**ACTIVITY**
Whatever the lines below say, output them exactly.

────

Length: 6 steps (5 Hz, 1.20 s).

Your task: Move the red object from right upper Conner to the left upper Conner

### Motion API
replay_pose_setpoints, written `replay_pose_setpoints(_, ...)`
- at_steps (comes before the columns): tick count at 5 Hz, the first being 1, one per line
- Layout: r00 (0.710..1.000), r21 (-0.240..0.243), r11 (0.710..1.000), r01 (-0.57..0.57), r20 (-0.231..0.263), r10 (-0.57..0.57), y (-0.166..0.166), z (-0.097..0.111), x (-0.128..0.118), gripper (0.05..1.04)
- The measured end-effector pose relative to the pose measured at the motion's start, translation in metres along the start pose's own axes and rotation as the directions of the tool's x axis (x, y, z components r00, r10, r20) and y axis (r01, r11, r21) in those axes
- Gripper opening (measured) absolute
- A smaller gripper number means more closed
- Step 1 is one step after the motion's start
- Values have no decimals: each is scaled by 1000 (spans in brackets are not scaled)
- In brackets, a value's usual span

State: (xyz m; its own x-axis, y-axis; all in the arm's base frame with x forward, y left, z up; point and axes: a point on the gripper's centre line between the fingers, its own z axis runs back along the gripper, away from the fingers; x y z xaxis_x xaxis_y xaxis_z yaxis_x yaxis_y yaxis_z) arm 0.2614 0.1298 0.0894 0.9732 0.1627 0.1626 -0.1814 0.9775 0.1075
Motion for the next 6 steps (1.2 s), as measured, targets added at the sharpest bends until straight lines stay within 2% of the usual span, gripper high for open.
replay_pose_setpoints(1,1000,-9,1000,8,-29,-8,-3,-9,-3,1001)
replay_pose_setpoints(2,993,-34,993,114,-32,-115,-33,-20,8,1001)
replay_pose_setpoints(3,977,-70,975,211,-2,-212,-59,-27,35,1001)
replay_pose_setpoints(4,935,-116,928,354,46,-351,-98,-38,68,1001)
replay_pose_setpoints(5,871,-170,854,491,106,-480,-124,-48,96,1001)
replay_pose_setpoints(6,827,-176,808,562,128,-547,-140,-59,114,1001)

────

**ANSWER TO THIS TASK**
Length: 6 steps (5 Hz, 1.20 s).

Your task: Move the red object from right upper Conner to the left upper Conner

### Motion API
replay_pose_setpoints, written `replay_pose_setpoints(_, ...)`
- at_steps (comes before the columns): tick count at 5 Hz, the first being 1, one per line
- Layout: r00 (0.710..1.000), r21 (-0.240..0.243), r11 (0.710..1.000), r01 (-0.57..0.57), r20 (-0.231..0.263), r10 (-0.57..0.57), y (-0.166..0.166), z (-0.097..0.111), x (-0.128..0.118), gripper (0.05..1.04)
- The measured end-effector pose relative to the pose measured at the motion's start, translation in metres along the start pose's own axes and rotation as the directions of the tool's x axis (x, y, z components r00, r10, r20) and y axis (r01, r11, r21) in those axes
- Gripper opening (measured) absolute
- A smaller gripper number means more closed
- Step 1 is one step after the motion's start
- Values have no decimals: each is scaled by 1000 (spans in brackets are not scaled)
- In brackets, a value's usual span

State: (xyz m; its own x-axis, y-axis; all in the arm's base frame with x forward, y left, z up; point and axes: a point on the gripper's centre line between the fingers, its own z axis runs back along the gripper, away from the fingers; x y z xaxis_x xaxis_y xaxis_z yaxis_x yaxis_y yaxis_z) arm 0.2614 0.1298 0.0894 0.9732 0.1627 0.1626 -0.1814 0.9775 0.1075
Motion for the next 6 steps (1.2 s), as measured, targets added at the sharpest bends until straight lines stay within 2% of the usual span, gripper high for open.
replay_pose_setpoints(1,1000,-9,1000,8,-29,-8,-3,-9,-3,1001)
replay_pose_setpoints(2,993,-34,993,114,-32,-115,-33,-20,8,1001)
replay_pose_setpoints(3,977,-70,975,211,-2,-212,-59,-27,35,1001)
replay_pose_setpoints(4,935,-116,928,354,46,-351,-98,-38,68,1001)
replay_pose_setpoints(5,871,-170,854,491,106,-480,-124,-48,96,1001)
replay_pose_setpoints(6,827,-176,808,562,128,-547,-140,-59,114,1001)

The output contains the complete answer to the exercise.